Head of Azerbaijani Community of Nagorno Karabakh meets with American Jewish Committee members (PHOTO)
BAKU, Azerbaijan, Nov. 19
During an inaugural visit to Los Angeles, a delegation of the Azerbaijani Community of Azerbaijan’s Nagorno-Karabakh region met with the leadership and members of the American Jewish Committee (AJC-Los Angeles) Nov. 15, Trend reports referring to Azerbaijan’s Consulate General in Los Angeles.
Opening the meeting, Regional President of AJC-Los Angeles Scott Edelman greeted the delegation and informed them about the organization, which is the oldest Jewish advocacy organization in the US established in 1906.
“AJC is working to build a safer, more secure future not only for the Jewish people, but for all people,” Edelman said.
Azerbaijan’s Consul General in Los Angeles Nasimi Aghayev spoke on the historic friendship and partnership between Azerbaijan and AJC.
Informing the audience about the Armenia-Azerbaijan Nagorno-Karabakh conflict, Aghayev mentioned that as a result of the illegal military occupation and ethnic cleansing of around 20 percent of Azerbaijan’s sovereign territory by Armenia, over 800,000 Azerbaijani civilians were expelled from their ancestral lands in the Nagorno-Karabakh region and seven surrounding districts.

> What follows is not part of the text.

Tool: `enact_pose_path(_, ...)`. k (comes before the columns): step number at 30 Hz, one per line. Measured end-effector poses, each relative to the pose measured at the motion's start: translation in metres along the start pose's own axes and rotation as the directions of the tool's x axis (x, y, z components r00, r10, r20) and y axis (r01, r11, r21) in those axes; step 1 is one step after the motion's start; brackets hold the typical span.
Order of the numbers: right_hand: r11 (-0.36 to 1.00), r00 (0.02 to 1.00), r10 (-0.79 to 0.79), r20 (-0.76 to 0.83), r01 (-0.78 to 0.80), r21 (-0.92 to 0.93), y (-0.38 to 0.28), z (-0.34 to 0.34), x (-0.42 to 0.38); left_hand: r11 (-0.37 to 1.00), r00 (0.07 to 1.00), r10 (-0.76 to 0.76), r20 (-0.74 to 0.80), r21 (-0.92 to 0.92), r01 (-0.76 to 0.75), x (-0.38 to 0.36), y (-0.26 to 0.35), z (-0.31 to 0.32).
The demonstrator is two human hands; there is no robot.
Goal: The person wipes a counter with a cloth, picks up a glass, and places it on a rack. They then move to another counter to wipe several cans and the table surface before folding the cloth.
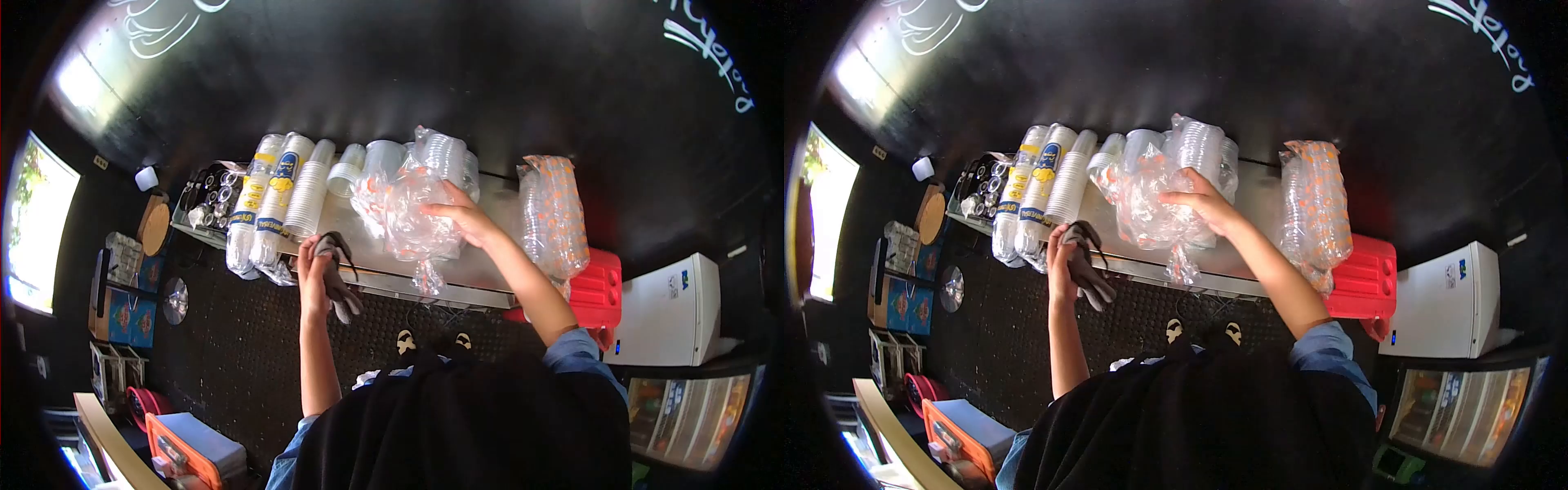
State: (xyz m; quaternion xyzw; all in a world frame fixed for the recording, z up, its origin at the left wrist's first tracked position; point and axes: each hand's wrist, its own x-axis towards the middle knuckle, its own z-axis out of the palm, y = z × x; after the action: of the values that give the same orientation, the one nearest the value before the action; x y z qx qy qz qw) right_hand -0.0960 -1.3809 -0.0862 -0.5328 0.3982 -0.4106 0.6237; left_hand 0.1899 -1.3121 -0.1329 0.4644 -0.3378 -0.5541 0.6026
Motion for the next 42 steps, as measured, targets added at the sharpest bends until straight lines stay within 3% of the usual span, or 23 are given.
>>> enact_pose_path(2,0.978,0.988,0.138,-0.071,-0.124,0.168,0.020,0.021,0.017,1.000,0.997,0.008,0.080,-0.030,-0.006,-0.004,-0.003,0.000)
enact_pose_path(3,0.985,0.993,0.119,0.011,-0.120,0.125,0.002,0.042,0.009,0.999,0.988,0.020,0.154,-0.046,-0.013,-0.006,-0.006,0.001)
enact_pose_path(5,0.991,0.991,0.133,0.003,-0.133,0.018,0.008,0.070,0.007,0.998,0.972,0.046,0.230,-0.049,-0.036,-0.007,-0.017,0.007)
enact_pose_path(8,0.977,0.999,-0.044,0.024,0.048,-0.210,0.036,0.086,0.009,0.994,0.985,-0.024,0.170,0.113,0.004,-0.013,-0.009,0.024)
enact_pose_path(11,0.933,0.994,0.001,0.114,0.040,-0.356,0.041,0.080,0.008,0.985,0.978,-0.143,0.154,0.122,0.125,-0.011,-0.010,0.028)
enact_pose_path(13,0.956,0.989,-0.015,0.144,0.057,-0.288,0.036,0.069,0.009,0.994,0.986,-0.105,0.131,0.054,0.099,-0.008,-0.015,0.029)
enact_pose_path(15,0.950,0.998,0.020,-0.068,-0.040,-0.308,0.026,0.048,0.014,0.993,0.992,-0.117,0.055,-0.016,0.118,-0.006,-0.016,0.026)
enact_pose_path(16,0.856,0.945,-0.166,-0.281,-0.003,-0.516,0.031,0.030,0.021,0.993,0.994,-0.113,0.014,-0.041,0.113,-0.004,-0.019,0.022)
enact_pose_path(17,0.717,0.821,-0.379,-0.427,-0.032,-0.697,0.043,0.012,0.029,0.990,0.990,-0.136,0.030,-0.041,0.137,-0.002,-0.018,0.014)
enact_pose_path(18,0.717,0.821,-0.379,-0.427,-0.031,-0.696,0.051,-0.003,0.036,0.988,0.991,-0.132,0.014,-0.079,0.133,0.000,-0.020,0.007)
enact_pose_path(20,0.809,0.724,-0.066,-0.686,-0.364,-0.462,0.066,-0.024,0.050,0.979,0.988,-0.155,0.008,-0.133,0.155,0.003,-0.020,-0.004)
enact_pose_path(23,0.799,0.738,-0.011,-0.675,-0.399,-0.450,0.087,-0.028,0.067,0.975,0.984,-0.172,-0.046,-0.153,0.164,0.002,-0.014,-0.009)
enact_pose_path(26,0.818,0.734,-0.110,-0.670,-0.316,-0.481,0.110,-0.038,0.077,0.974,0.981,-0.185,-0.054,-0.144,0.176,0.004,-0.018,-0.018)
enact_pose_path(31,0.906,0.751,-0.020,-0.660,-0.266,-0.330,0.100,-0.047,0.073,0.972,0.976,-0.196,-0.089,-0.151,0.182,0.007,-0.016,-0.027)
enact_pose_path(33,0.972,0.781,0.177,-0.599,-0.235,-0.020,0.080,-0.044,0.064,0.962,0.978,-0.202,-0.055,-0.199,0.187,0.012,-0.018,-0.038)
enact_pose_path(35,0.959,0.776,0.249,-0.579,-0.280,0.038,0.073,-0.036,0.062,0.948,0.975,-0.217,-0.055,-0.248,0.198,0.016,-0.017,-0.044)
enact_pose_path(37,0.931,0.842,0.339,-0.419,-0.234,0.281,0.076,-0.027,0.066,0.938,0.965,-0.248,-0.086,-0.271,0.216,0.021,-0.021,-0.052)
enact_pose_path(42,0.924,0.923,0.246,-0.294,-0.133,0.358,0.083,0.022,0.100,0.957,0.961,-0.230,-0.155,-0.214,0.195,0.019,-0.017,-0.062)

In his speech, Head of the Azerbaijani Community of Azerbaijan’s Nagorno-Karabakh region Tural Ganjaliyev spoke about the grave humanitarian consequences of the occupation and ethnic cleansing of Azerbaijan’s lands.
Ganjaliyev also highlighted the vicious cultural cleansing carried out by Armenia against Azerbaijani heritage in the occupied Azerbaijani territories.
“We were deeply moved by the courage of the survivors in sharing their stories,” Regional Director of AJC-Los Angeles Richard Hirschhaut said.
On the same day, the delegation of the Azerbaijani Community of Azerbaijan’s Nagorno-Karabakh region met with Rabbi David Wolpe of Sinai Temple, one of the most influential synagogues in the US.
At the meeting, the delegation members informed the Sinai Temple leadership about Armenia’s aggression, devastating results of the occupation, displacement of innocent Azerbaijani civilians from their ancestral lands, as well as about the destruction of Azerbaijani historical, religious and cultural monuments by Armenia in the occupied territories.
The conflict between the two South Caucasus countries began in 1988 when Armenia made territorial claims against Azerbaijan. As a result of the ensuing war, Armenian armed forces occupied 20 percent of Azerbaijan, including the Nagorno-Karabakh region and seven surrounding districts.
The 1994 ceasefire agreement was followed by peace negotiations. Armenia has not yet implemented four UN Security Council resolutions on withdrawal of its armed forces from Nagorno Karabakh and the surrounding districts.